Das Wählen kann also, auch aus einer kommunistischen Perspektive heraus, Sinn machen. Weitere Gründe bestehen in der staatlichen Finanzierung von Stiftungen und Infrastruktur, die die sozialdemokratischen Parteien auch freundlich anfragenden antideutschen Kommunisten zu Gute kommen lassen. Im Angesicht einer immer stärker werdenden politischen Rechten erscheint das Wählen sogar einstweilen als geboten. Wer sich aber dem Glauben hingibt, die Wahl einer linken Partei könnte mehr bewirken, als einen zusätzlichen Feiertag hier und etwas freundlichere Arbeitnehmerpolitik da, der irrt. Wahlen in der kapitalistischen Demokratie bedeuten immer auch Zustimmung zum institutionellen Rahmen, zur Fortsetzung der Ausbeutung, der Entfremdung und Verdinglichung. Wer aber nicht oder ungültig oder Deppen wie MLPD, DKP & Konsorten wählt und sich einredet, das sei ein verständliches „Nein“ zu diesen Verhältnissen, das der Ordnung schadet, macht sich lächerlich und er verrät die Verbesserungen im Kleinen, die für Einzelne existentiell sein können. Außerdem verpasst er damit die Gelegenheit, durch die eigene strategische Stimmabgabe den prozentualen Anteil für (proto-)faschistische Parteien zu verknappen, was im günstigsten Fall reale Posten- und Geldeinbußen für diese Parteien bedeuten kann.

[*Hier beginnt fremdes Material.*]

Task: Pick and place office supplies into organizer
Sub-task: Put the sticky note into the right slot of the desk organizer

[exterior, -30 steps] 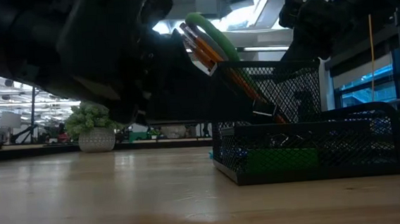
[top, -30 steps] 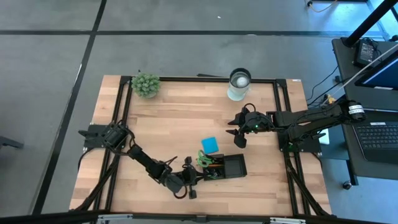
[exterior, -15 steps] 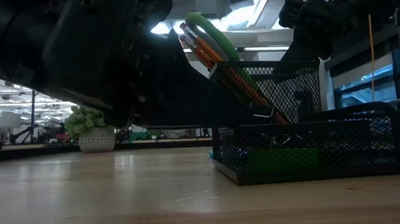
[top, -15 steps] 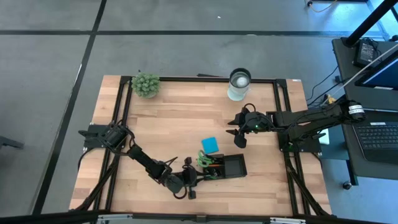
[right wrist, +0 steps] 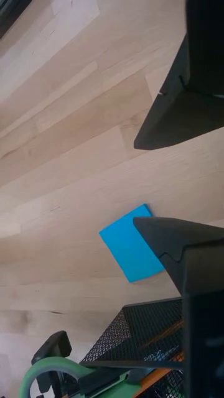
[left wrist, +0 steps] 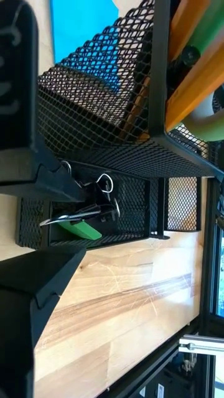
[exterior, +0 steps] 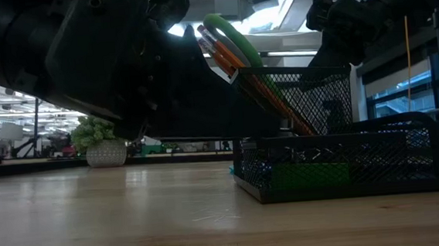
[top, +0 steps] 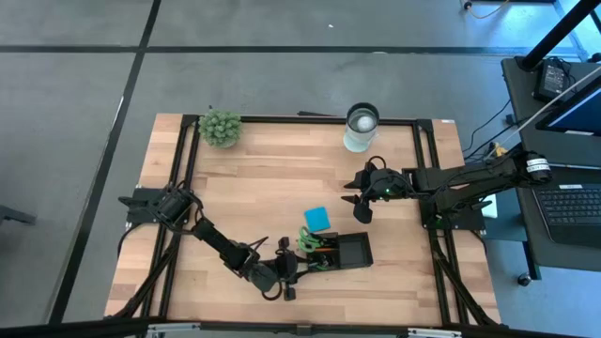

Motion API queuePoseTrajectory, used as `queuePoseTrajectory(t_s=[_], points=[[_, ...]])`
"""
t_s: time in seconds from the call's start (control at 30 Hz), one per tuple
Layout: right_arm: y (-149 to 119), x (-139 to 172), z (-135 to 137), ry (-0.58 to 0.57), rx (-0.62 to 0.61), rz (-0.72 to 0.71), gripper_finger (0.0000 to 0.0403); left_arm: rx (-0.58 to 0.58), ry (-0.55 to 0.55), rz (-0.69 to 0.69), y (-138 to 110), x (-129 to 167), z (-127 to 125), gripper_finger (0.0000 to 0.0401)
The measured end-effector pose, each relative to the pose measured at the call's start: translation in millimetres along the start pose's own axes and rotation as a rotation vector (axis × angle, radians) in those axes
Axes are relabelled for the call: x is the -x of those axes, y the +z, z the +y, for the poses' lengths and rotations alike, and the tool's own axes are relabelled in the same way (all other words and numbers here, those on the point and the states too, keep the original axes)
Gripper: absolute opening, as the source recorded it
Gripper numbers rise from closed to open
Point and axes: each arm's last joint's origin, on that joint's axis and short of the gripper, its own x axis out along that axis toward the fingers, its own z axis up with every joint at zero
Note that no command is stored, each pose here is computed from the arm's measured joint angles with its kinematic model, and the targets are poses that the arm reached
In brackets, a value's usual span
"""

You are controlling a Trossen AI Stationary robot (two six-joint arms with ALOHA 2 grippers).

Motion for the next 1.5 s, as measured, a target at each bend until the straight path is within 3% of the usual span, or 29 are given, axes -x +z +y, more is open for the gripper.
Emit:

Widerspruch zur herrschenden Ordnung erzeugt man nicht durch das Wählen oder Nicht-Wählen, sondern durch (Selbst-)Aufklärung sowie Organisation von Widerspruch im Großen und Kleinen. Es ist die klassische Agnoli‘sche Maulwurfsarbeit, die nie sicher weiß, ob ihre Bemühungen eines Tages Früchte tragen; aber die sich nicht zu schade ist, Verbesserungen im Kleinen anzustoßen, weil sie das Ganze nie aus dem Blick verliert.

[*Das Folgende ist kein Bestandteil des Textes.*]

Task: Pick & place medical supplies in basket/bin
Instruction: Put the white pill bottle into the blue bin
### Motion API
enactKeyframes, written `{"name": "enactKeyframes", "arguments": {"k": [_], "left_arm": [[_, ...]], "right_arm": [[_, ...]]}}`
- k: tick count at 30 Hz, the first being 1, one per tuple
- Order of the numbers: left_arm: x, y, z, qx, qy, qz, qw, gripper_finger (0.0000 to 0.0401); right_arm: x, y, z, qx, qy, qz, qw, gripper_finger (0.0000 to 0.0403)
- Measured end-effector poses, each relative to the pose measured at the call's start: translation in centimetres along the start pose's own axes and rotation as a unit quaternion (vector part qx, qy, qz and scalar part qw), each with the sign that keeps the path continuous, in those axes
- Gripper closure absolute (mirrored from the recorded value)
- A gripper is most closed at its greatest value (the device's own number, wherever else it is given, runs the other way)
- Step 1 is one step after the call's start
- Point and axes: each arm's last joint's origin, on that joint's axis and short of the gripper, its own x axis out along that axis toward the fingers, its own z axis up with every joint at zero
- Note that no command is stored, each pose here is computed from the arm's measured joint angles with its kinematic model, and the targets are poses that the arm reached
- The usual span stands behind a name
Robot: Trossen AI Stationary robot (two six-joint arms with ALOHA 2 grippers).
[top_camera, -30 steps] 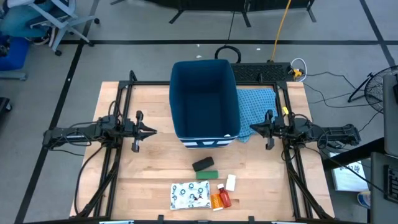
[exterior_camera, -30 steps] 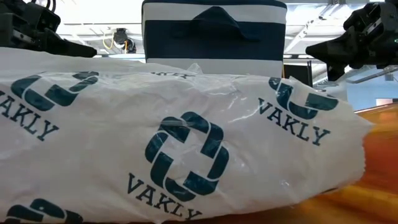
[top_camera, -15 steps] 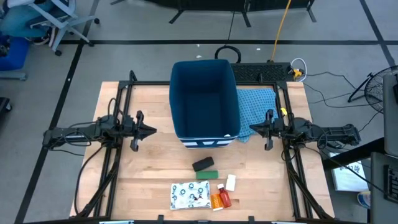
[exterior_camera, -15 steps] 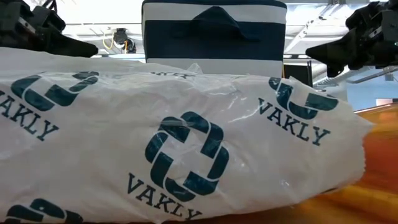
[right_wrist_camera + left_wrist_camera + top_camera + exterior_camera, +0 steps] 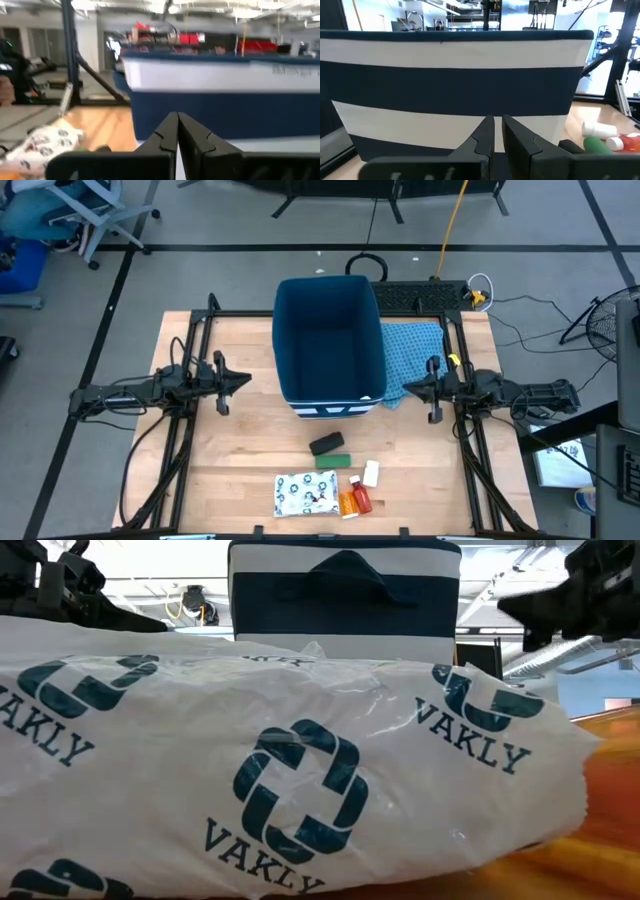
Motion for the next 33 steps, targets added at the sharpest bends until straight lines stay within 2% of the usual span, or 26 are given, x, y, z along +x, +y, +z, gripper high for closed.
{"name": "enactKeyframes", "arguments": {"k": [3, 6, 9, 12, 15, 18, 22, 26, 31, 33], "left_arm": [[0.0, 0.0, 0.0, -0.013, 0.000, 0.000, 1.000, 0.0366], [0.0, 0.0, 0.0, -0.016, 0.000, 0.001, 1.000, 0.0366], [0.0, 0.0, 0.0, -0.016, 0.000, 0.008, 1.000, 0.0366], [0.0, 0.1, 0.0, -0.007, -0.001, 0.024, 1.000, 0.0366], [0.0, 0.2, 0.0, -0.005, -0.001, 0.042, 0.999, 0.0366], [0.0, 0.3, 0.0, -0.004, -0.001, 0.051, 0.999, 0.0366], [0.0, 0.3, -0.1, -0.007, 0.002, 0.051, 0.999, 0.0366], [0.0, 0.3, -0.1, -0.011, 0.003, 0.048, 0.999, 0.0366], [0.0, 0.3, -0.1, -0.021, 0.003, 0.048, 0.999, 0.0366], [0.0, 0.3, -0.1, -0.022, 0.003, 0.048, 0.999, 0.0366]], "right_arm": [[0.2, 0.2, 0.7, 0.003, -0.003, 0.017, 1.000, 0.0379], [0.6, 0.5, 3.5, -0.018, -0.027, 0.033, 0.999, 0.0355], [1.7, 1.0, 5.4, -0.049, 0.001, 0.055, 0.997, 0.0330], [3.2, 1.8, 8.7, -0.075, 0.009, 0.085, 0.994, 0.0307], [5.3, 2.8, 11.4, -0.106, 0.046, 0.115, 0.987, 0.0286], [7.6, 4.3, 12.5, -0.151, 0.125, 0.126, 0.973, 0.0266], [10.3, 6.5, 12.6, -0.221, 0.235, 0.138, 0.936, 0.0238], [11.9, 9.2, 10.3, -0.293, 0.337, 0.159, 0.880, 0.0207], [12.7, 12.7, 7.1, -0.354, 0.379, 0.218, 0.827, 0.0176], [12.5, 14.1, 6.0, -0.384, 0.384, 0.254, 0.800, 0.0168]]}}
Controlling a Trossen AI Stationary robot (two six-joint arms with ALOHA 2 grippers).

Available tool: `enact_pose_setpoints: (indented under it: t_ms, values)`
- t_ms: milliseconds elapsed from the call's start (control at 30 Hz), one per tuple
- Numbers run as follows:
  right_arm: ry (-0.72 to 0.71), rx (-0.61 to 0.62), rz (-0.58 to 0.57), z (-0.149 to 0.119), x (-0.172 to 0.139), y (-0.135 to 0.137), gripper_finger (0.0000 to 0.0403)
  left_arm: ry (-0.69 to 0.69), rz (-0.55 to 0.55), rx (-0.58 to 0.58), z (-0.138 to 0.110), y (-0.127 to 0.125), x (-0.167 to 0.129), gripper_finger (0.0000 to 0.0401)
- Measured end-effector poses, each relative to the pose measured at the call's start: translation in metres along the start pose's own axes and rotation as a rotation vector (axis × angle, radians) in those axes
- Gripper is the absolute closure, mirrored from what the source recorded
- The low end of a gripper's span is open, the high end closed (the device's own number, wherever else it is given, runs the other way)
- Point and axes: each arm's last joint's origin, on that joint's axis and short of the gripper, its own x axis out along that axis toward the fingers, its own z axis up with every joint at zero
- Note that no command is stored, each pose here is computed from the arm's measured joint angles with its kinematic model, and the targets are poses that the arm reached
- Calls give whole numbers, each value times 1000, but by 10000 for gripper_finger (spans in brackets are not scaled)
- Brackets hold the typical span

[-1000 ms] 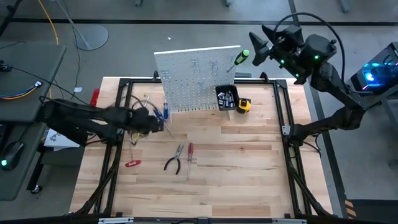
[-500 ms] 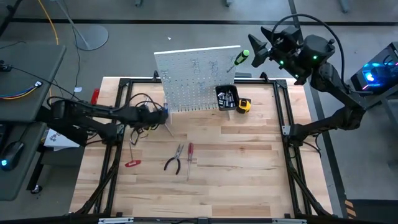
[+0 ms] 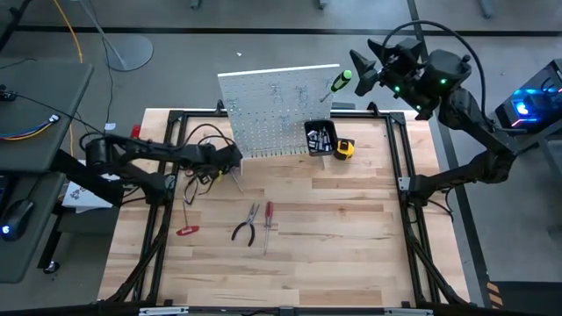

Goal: Hang tools onto peg board
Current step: Hang the blue screwdriver on the peg board

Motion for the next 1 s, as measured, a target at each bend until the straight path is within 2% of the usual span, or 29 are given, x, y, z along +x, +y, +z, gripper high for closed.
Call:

Ich werde also am 27. Oktober wieder das kleinere Übel wählen und wenn die Thüringer Sozialdemokraten von links-grün-SPD nächste Legislatur noch den 8. Mai zum arbeitsfreien Feiertag machen, habe ich immerhin wieder einen Tag mehr, dem ich der entfremdenden, verdinglichenden, verdummenden Maloche entkomme und meine Zeit mit Adorno oder Netflix vergeuden kann.